Thangka is the name for the scroll-banners seen hanging in every temple, monastery and family shrine in Tibet. They carry painted or embroidered pictures inside a broad, coloured border and they can range in size from the page of a book to the facade of an entire building. The picture is usually made on paper or cotton canvas which is protected by a thin dust-cover; the mounting is of colorful silk. A heavy wooden stick at the base allows a thangka to be rolled up like a scroll for storage or transportation, or to hang securely without flapping.

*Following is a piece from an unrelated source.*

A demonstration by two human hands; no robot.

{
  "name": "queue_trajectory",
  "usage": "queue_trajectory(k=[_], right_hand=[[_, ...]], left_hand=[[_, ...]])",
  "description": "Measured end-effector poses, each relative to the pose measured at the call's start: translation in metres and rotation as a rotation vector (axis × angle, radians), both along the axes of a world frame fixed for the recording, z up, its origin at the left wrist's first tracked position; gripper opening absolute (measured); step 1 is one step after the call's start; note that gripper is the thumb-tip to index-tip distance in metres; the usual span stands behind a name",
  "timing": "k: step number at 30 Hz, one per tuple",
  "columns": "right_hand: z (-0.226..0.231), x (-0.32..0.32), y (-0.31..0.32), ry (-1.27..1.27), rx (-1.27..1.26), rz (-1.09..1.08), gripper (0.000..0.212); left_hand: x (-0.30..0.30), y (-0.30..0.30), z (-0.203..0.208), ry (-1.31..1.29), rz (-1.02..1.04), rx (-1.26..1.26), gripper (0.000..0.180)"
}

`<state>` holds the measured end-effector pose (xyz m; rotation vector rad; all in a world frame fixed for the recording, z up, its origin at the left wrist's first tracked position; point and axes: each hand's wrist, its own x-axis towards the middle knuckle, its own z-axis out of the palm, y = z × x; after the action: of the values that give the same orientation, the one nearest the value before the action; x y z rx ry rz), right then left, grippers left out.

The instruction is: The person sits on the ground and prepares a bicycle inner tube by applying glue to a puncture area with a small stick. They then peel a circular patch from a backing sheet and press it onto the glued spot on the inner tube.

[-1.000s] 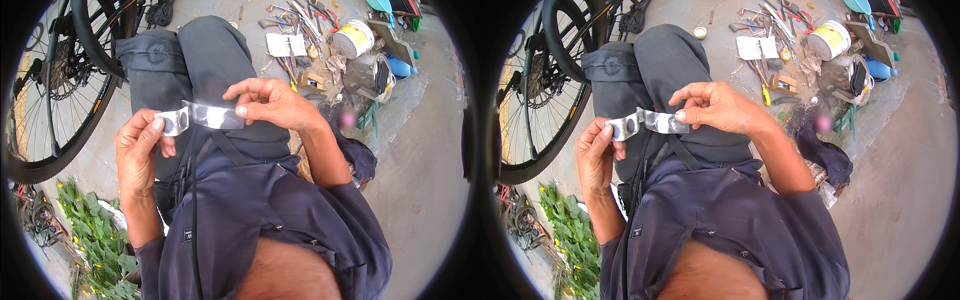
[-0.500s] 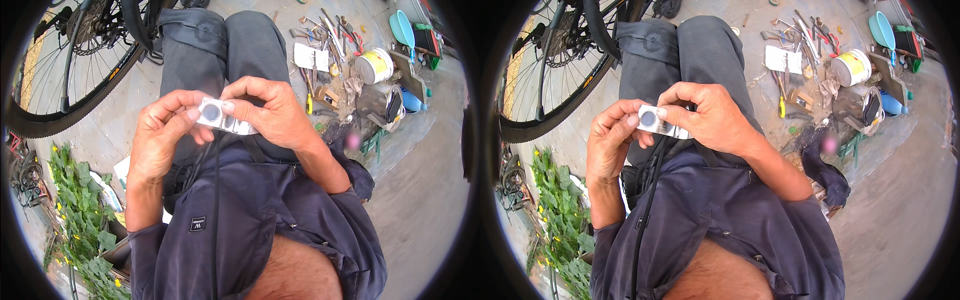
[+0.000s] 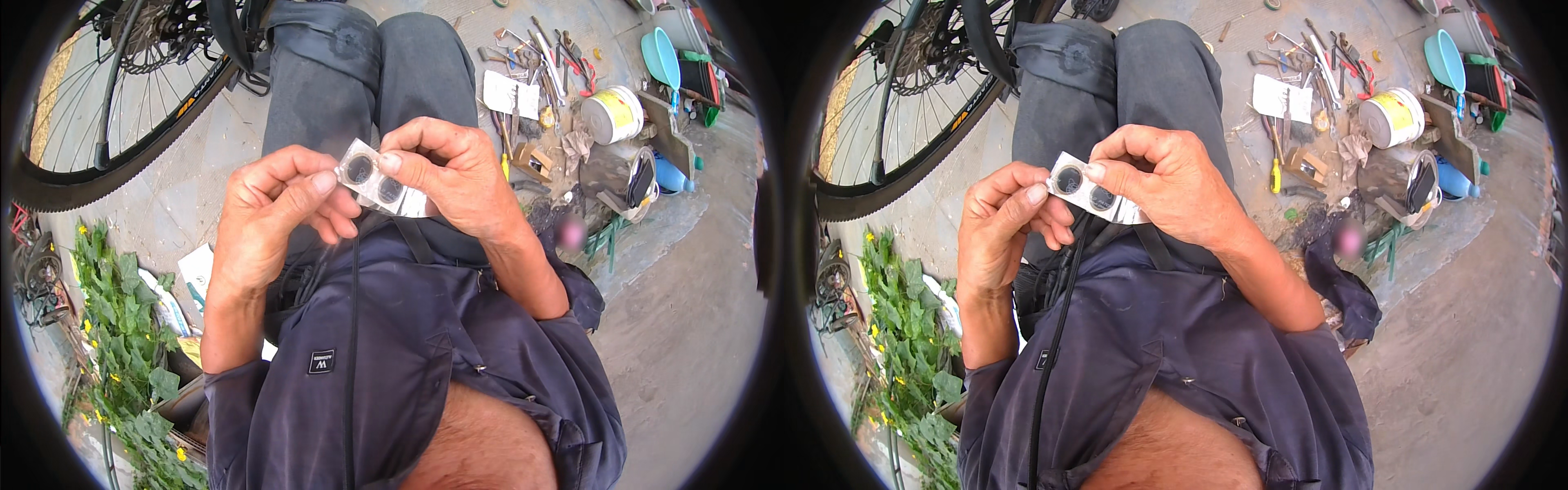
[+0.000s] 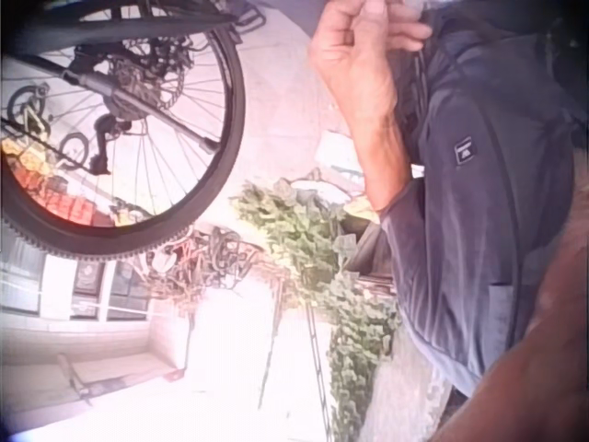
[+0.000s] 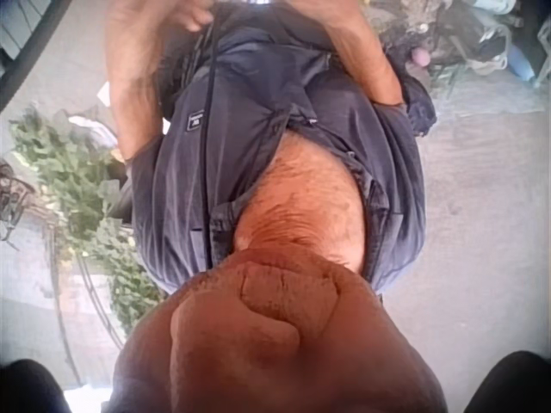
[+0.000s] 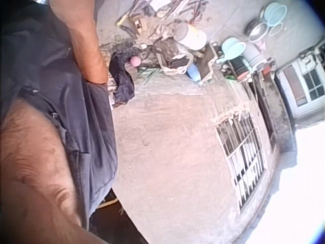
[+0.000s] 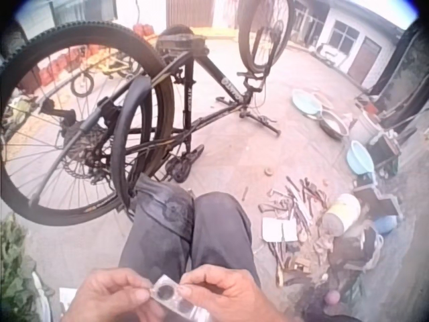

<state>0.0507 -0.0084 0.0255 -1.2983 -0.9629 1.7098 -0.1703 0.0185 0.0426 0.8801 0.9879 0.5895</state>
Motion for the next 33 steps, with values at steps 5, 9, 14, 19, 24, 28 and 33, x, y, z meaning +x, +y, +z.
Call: queue_trajectory(k=[5,9,14,19,24,28,33], right_hand=[[-0.005,-0.001,-0.003,0.002,0.044,-0.022,0.014],[-0.016,-0.012,-0.007,-0.366,0.454,-0.146,0.013],[-0.008,-0.014,-0.014,-0.599,0.771,-0.186,0.021],[-0.004,-0.023,-0.024,-0.359,0.585,-0.172,0.018],[-0.004,-0.024,-0.026,-0.343,0.565,-0.177,0.019],[0.002,-0.026,-0.027,-0.399,0.538,-0.183,0.014],[0.004,-0.026,-0.027,-0.427,0.470,-0.168,0.009]], left_hand=[[0.003,0.001,0.004,-0.019,0.001,-0.059,0.012],[0.007,0.000,0.003,-0.026,0.007,-0.081,0.010],[0.013,-0.003,0.001,0.009,0.044,-0.020,0.009],[0.016,-0.008,0.001,-0.006,0.050,0.014,0.007],[0.021,-0.011,0.003,0.044,0.058,0.062,0.006],[0.026,-0.015,0.006,0.086,0.070,0.114,0.004],[0.029,-0.019,0.006,0.169,0.058,0.185,0.007]])
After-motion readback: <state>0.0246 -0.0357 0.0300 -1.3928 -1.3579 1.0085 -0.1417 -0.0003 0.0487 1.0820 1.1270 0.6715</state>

Thangkas first appeared in Tibet around the 10th century AD. The scroll form seems to have been borrowed from China; the style of painting probably came from Nepal and Kashmir. Apprentice thangka painters studied under experienced lamas and their works were consecrated before they could be hung.
Thangkas were widely used in monastery schools as teaching tools because of their convenient movability. Common folk hung them in homes as protection against evil spirits. At the highest level of religious practice, mystics in a state of meditation would become one with the deity portrayed.
Thangkas can be simple in design or very complicated. They can deal with a great number of subjects of which a few are Tibetan theology, astrology, pharmacology, and lives of Buddhas, saints and deities, and mandalas.
Mandalas are graphic, geometric representations of the cosmos "psychocosmograms" symbolising the order and harmony achieved by a truly enlightened mind. They have great power, being seen as concentrated areas where the forces of the universe are gathered. ("Manda" means "essence",while "La" means "container".)
The design is symmetrical, based on circles and squares, with a central focal point. In Tantric Buddhism, where the mandala is used to support meditation, adepts seek to absorb its power. Sometimes a mandala takes the form of an elaborate, four,gated city a "palace of knowledge" -- which the practitioner mentally enters and approaches the centre of in order to achieve a state of mystical unity with the Buddha.
Although not created primarily to please the eye, mandalas are often works of art with great stylistic elegance and beauty. They are most frequently displayed on thangkas but are also seen on the walls of temples and monasteries. A few monasteries, such as Sakya and Tashilhunpo, still create magnificent mandalas made of coloured sand.